= CDw17 antigen =

The CDw17 antigen, also known as CD17 or lactosylceramide (LacCer), is a glycosphingolipid found in microdomains on the plasma membrane of numerous cells. It has been reported on human neutrophils, basophils, monocytes, platelets, tonsillar CD45+ dendritic cells, epithelial cells, endothelial cells in intestinal epithelium, and on post-proliferative granulocytes in the bone marrow.

CDw17/LacCer acts as a precursor for the biosynthesis of an extensive array of glycosphingolipids and as a bioactive lipid involved in cell signaling. It is associated with particular types of lipid rafts, also called glycolipid-enriched membrane microdomains, where it can help organize signaling molecules involved in inflammation and immune-cell responses pathways on the cell surface and connecting them to internal cellular response cascades; in human neutrophils, LacCer-enriched microdomains have been linked to chemotaxis, phagocytosis, and superoxide generation.

== Function ==
Lactosylceramide is synthesized from glucosylceramide by lactosylceramide synthase, which transfers galactose from UDP-galactose to glucosylceramide. LacCer can then act as a precursor for more complex glycosphingolipids, like globosides, sulfatides, gangliosides, and other neutral glycosphingolipids.

LacCer also acts as a branch point for many major glycosphingolipid classes, including the globo, lacto, ganglio, and asialo series of glycosphingolipids. One example is the enzyme A4GALT aiding the transfer of galactose to lactosylceramide to form globotriaosylceramide.

Beyond its role as a precursor, LacCer has been described as a bioactive lipid. It has been associated with signaling pathways related to cell adhesion, cell migration, inflammation, angiogenesis, oxidative stress, and cell proliferation. Because it is enriched in glycolipid membrane microdomains, LacCer may help concentrate signaling molecules at the cell surface and transmit extracellular signals into the cell.

== Role in Phagocytes ==
LacCer has been studied in phagocytes, especially human neutrophils, where it is highly expressed on the plasma membrane and forms glycolipid-enriched microdomains. These microdomains are associated with signaling proteins such as Lyn, a Src-family kinase.

LacCer-enriched microdomains have been shown to be involved in many neutrophil immune functions, like chemotaxis, phagocytosis, and superoxide generation. Beyond its capacity as a structural membrane lipid, it also functions as part of a signaling platform that helps neutrophils respond to microbial or pathogenic stimuli.

The fatty acid chain composition of LacCer may affect this signaling role. Long chain C24 LacCer species have been reported to support the association of LacCer-enriched microdomains with Lyn, helping connect recognition at the cell surface to intracellular responses involved in neutrophil migration and phagocytosis.

== Interaction with Microorganisms ==
LacCer-enriched microdomains may participate in innate immune recognition by binding pathogen-associated molecules. The carbohydrate part of LacCer can interact with carbohydrate structures on microorganisms, including fungal β-glucans and mycobacterial lipoarabinomannan. These carbohydrate-carbohydrate interactions can help trigger intracellular signaling pathways involved in neutrophil movement, engulfment, and production of reactive oxygen species.

In human neutrophils, LacCer has been reported to bind pathogen-specific molecules such as Candida albicans-derived β-glucans and mycobacterial lipoarabinomannan. Studies of mycobacteria suggest that LacCer on neutrophils can interact with mannose-capped lipoarabinomannan on the bacterial surface during phagocytosis.
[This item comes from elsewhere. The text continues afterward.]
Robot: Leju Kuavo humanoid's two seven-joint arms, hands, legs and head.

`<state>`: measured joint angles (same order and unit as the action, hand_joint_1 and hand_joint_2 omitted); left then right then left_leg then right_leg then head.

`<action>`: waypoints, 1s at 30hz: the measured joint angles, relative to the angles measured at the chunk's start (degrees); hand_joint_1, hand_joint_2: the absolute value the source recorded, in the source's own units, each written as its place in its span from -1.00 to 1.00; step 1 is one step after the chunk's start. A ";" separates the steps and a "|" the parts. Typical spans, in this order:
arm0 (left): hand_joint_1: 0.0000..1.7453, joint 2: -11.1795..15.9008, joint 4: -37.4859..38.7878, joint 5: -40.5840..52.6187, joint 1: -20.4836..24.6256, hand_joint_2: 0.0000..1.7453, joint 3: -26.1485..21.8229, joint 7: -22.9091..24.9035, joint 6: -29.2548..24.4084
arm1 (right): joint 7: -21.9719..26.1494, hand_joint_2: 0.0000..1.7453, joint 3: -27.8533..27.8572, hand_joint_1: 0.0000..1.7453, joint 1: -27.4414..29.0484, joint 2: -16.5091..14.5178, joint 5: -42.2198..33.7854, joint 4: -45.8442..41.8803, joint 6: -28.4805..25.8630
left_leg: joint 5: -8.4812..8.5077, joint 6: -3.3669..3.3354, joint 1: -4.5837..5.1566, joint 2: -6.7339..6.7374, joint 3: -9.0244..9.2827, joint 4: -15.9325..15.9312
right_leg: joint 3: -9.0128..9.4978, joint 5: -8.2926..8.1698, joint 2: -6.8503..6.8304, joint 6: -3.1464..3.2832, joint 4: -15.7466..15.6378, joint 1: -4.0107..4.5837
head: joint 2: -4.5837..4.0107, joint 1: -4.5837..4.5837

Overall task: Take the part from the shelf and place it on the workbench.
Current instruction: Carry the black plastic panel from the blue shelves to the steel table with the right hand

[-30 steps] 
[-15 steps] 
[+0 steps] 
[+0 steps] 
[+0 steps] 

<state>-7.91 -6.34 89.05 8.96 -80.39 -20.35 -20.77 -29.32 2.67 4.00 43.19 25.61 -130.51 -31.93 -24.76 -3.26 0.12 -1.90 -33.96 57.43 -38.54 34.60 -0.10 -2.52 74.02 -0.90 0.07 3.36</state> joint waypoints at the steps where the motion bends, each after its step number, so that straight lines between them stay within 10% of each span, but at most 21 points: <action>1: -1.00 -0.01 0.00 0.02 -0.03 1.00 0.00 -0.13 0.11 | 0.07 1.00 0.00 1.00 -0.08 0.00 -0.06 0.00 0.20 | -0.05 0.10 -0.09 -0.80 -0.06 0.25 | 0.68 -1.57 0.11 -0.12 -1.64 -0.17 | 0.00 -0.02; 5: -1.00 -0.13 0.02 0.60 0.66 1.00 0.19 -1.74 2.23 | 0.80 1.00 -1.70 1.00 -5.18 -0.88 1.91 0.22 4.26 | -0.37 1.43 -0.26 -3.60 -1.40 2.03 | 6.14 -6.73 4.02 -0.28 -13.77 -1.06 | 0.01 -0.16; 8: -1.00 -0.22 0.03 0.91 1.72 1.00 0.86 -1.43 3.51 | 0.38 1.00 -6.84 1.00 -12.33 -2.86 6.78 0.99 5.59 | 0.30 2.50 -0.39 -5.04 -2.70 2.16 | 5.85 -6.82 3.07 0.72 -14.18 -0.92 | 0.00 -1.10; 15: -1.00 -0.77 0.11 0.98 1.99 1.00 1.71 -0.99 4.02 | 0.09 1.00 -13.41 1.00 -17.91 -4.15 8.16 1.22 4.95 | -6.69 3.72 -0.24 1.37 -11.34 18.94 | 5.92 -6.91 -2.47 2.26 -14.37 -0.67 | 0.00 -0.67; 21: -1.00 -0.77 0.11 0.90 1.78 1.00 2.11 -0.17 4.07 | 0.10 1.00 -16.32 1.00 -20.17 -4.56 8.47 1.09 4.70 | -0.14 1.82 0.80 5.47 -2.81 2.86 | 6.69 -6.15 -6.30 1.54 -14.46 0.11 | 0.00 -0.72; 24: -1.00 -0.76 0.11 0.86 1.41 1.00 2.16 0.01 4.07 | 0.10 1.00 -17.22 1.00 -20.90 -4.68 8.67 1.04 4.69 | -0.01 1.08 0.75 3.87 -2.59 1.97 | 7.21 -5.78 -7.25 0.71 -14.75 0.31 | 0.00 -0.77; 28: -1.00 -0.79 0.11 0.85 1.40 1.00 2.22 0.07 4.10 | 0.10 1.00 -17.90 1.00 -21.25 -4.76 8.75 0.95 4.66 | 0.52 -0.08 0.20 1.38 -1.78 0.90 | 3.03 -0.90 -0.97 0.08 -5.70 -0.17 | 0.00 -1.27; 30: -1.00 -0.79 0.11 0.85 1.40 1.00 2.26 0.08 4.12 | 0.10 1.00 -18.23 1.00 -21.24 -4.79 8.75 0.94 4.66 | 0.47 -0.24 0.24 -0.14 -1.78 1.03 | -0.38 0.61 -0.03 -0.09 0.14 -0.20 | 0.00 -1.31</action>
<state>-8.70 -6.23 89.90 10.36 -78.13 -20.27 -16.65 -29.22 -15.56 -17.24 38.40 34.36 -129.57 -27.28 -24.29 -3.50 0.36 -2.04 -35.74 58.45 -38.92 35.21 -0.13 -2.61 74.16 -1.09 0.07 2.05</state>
== Inflammation and Oxidative Stress ==
LacCer has also been linked to inflammatory and oxidative stress pathways. Several inflammatory or growth-related stimuli, including tumor necrosis factor α, oxidized low-density lipoprotein, platelet-derived growth factor, vascular endothelial growth factor, stress, cigarette smoke, and nicotine, have been reported to increase LacCer synthesis or LacCer-centered signaling.

Newly synthesized LacCer can activate NADPH oxidase, contributing to reactive oxygen species production. LacCer can also activate cytosolic phospholipase A2, which releases arachidonic acid for downstream inflammatory lipid pathways. These pathways have been discussed in relation to inflammation, oxidative stress, cell adhesion, angiogenesis, and other disease.